──────── Available data

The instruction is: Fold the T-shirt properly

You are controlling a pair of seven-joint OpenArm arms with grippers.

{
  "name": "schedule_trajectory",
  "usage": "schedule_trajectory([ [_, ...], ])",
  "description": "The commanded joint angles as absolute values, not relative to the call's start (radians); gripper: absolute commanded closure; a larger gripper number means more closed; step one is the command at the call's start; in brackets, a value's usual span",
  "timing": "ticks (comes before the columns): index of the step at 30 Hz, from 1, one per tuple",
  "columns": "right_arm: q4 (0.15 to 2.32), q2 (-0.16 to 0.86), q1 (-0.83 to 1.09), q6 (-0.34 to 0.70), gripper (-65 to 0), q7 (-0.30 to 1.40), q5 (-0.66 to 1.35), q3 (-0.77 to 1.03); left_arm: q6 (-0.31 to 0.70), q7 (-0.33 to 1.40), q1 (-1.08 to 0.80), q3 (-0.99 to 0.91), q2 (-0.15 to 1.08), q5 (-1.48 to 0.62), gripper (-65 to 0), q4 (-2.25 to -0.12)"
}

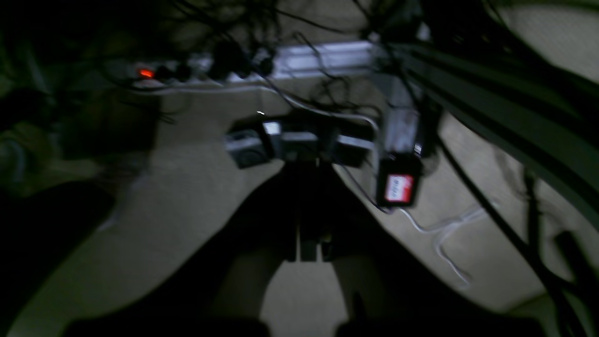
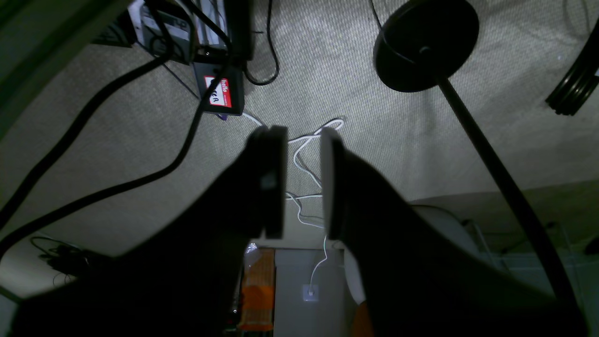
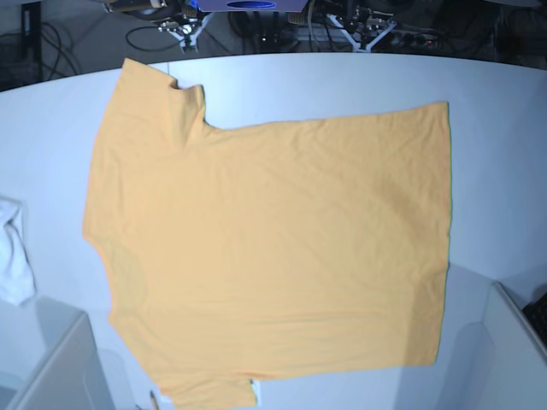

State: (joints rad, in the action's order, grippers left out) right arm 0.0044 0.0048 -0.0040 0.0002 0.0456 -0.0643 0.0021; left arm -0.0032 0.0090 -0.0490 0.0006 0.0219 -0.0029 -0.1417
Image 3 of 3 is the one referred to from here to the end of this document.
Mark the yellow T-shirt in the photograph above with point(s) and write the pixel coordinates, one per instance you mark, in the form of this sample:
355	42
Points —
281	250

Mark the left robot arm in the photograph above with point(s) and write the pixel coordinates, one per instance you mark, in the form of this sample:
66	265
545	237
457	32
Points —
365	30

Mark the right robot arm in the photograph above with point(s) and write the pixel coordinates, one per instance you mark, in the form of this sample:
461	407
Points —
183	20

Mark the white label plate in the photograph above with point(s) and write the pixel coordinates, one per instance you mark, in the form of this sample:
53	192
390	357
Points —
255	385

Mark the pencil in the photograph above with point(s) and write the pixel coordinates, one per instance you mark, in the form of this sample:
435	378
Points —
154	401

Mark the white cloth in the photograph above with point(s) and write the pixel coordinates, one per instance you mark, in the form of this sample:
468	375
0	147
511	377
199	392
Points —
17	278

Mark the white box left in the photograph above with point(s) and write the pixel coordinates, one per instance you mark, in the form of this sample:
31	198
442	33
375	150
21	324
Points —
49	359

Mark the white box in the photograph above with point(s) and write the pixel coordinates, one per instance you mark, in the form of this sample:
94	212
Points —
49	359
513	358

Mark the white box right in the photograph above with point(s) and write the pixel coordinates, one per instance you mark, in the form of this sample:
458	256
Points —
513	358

────────────────
──────── Available data

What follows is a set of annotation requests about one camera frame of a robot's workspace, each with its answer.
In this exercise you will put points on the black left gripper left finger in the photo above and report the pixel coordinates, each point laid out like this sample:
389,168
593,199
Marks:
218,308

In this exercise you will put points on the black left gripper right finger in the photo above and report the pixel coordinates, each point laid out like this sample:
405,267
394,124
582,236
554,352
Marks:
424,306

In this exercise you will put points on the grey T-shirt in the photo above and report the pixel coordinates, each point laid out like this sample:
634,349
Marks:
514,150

────────────────

- **To do**:
Tally the lines of the records holding the word "from", then state only the tally.

- **Finished exercise**:
2